Help Needed: MongoDB Checkpoints Collection Growing Too Large

Hi @Nikfury

Is this expected?

Yes. LangGraph persists a checkpoint at every “super-step” of graph execution, not once per user message. In a typical agent graph, a single user turn can span several super-steps (e.g., input ingest, LLM/tool nodes, reducer/merge, finalization), so multiple checkpoints per message is expected. Additionally, each checkpoint can have multiple “writes” stored in a separate checkpoint_writes collection (interrupts, errors, scheduled tasks, per-channel writes), which increases “records per message.”

Is there built-in retention?

AFAIK, not in the MongoDB checkpointer. The implementation exposes put, putWrites, getTuple, list, and deleteThread, but does not include any max-per-thread, TTL, or pruning configuration. You’ll need to implement manual cleanup or wrap/extend the saver to add TTL fields.

Best practices to manage growth

  1. Trim/summarize conversation state to shrink each checkpoint payload.

Use reducers to delete old messages or summarize history so fewer/lighter messages are saved in channel_values each step.

  1. Periodic pruning job (recommended): keep the latest N checkpoints per thread and delete older ones from both checkpoints and checkpoint_writes.

Checkpoints are ordered by checkpoint_id (UUIDv6) which is time-sortable. The MongoDB saver itself sorts by checkpoint_id descending to fetch latest, so you can safely prune older IDs.
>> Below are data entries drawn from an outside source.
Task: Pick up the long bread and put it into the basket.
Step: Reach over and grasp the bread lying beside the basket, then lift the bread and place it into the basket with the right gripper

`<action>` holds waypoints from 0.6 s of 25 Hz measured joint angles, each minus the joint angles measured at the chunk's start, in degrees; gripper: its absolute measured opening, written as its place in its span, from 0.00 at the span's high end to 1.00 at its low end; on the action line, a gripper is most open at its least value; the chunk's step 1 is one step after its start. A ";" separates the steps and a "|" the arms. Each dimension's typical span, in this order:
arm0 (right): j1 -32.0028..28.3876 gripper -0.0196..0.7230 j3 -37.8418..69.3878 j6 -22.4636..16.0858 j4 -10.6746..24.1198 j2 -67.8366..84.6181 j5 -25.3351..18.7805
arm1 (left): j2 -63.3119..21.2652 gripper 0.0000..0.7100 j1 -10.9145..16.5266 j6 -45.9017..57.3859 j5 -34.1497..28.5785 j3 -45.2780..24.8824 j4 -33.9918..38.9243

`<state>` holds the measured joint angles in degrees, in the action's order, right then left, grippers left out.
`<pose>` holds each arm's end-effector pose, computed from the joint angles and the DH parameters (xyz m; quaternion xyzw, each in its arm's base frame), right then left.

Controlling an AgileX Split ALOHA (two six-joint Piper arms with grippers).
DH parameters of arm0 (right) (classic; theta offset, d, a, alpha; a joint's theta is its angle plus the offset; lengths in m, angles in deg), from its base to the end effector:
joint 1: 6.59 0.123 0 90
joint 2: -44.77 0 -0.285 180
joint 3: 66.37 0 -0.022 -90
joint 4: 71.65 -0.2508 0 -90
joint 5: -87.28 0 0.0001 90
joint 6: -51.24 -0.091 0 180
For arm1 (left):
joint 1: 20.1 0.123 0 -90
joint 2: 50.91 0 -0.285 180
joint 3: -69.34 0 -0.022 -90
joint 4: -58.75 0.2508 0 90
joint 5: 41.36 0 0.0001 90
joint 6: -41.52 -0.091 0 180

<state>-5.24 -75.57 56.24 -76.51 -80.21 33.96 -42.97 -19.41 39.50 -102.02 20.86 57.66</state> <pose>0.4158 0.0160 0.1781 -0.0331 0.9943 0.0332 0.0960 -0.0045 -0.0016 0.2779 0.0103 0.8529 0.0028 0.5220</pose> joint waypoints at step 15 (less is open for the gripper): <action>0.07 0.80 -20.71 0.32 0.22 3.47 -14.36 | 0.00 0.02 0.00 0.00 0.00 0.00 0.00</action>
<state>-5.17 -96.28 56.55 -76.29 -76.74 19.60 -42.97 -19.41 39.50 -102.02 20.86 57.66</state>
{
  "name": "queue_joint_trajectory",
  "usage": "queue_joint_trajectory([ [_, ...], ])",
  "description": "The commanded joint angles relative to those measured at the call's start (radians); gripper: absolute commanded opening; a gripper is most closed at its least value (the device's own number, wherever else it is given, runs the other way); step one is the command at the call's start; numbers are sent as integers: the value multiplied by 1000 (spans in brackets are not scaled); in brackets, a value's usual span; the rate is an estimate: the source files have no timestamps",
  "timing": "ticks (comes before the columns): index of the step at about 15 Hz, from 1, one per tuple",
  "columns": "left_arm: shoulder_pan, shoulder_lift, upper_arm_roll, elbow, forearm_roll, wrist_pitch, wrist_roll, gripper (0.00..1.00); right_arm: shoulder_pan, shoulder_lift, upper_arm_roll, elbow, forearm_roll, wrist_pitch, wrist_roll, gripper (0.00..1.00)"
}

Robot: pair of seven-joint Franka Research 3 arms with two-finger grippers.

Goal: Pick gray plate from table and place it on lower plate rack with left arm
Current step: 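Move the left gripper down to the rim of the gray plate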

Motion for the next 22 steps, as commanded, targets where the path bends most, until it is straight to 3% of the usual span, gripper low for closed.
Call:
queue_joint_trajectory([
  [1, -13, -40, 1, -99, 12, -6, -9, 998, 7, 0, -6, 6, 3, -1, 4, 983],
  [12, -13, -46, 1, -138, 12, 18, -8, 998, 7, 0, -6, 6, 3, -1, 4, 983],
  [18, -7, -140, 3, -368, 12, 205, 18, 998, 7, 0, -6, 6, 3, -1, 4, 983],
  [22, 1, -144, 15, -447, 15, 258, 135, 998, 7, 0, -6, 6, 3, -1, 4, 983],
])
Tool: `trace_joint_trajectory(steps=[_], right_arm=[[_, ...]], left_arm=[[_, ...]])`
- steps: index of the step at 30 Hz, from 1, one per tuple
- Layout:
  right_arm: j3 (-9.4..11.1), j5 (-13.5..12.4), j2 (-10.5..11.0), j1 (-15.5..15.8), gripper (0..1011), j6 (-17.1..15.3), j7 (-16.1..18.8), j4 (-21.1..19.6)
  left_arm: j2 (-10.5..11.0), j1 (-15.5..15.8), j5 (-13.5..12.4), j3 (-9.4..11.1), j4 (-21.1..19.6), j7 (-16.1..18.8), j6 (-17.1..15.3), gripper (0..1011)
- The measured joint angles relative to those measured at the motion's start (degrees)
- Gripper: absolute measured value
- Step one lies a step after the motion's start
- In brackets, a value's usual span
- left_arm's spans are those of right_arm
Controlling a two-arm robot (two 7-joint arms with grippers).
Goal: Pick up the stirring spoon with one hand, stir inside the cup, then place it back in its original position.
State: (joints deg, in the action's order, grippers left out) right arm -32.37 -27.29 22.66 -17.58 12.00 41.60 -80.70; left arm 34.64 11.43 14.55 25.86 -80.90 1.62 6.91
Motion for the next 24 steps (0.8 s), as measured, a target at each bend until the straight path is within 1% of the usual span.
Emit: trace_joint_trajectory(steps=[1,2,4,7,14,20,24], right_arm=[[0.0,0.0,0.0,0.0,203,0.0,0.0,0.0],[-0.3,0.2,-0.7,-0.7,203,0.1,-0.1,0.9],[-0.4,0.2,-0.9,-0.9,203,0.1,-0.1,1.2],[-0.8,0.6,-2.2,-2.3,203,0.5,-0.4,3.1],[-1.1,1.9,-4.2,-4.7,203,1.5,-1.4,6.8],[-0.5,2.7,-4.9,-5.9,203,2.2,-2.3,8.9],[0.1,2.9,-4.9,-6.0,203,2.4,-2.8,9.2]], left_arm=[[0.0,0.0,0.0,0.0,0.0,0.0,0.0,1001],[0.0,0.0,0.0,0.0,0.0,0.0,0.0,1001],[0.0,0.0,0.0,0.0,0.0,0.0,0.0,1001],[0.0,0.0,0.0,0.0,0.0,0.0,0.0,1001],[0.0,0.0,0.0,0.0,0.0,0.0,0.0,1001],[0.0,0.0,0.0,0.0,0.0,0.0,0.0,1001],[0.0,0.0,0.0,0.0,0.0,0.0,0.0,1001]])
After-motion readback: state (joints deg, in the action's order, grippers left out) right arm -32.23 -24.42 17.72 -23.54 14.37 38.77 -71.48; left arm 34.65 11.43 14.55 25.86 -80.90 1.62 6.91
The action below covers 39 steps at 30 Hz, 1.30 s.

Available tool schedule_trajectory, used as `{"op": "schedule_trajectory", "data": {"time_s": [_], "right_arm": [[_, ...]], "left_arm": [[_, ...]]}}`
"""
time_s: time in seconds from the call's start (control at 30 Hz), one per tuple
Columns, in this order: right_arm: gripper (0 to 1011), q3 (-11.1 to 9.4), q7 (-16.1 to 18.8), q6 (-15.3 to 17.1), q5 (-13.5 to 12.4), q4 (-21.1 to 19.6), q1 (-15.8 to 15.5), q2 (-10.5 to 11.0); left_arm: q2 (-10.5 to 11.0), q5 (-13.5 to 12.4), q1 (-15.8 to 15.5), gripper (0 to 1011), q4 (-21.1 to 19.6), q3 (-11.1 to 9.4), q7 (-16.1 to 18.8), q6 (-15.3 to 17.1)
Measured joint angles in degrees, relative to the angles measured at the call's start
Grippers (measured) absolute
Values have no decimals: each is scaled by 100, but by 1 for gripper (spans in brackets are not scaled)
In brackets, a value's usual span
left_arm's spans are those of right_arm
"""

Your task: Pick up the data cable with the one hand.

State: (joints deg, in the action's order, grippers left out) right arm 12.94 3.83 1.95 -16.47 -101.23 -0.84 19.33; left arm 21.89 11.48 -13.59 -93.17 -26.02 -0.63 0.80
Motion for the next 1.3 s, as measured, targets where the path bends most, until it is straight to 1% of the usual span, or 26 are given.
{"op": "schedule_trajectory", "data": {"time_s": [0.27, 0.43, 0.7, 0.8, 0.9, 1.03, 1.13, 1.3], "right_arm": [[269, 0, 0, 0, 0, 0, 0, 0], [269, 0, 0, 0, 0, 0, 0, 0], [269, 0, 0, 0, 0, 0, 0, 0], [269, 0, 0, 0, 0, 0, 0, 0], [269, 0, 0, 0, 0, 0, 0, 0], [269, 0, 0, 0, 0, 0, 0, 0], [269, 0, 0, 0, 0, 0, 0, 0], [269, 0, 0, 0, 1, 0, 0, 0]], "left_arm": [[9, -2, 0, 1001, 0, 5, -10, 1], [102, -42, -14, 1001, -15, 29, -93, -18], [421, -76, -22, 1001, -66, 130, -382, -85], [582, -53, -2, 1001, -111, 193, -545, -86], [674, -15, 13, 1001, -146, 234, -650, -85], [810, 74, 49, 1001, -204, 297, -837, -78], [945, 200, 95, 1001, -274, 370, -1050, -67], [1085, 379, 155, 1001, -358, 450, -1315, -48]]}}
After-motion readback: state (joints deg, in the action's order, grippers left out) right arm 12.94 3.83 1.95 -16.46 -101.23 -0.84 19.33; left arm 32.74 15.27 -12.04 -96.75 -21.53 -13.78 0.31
  1. Optional TTL (Cosmos DB/MongoDB): viable only if a top-level Date field exists.

The current saver stores checkpoint.ts and metadata inside serialized blobs, so there’s no top-level Date field you can index for TTL out of the box. If you require TTL-based expiry, wrap/extend the saver to add an expiresAt (or createdAt) top-level field on both collections and create TTL indexes in Cosmos DB.

Configuration options in @langchain/langgraph-checkpoint-mongodb

There are no built-in options to cap per-thread checkpoints or auto-prune. The only deletion helper is deleteThread(threadId). Use a scheduled cleanup job or extend the saver for TTL/retention.

Migration concerns when deleting old checkpoints

  • Deleting old checkpoints does not break resuming from the latest checkpoint (that’s what getTuple returns by default). You will, however, lose the ability to “time-travel” or replay to older steps you delete.

  • To be safe, keep at least the last few checkpoints per thread (e.g., N=3–10), and always delete both from checkpoints and matching checkpoint_writes to keep data consistent. Avoid pruning when you have an active human-in-the-loop interrupt on a thread unless you retain the parent checkpoint for that interrupt.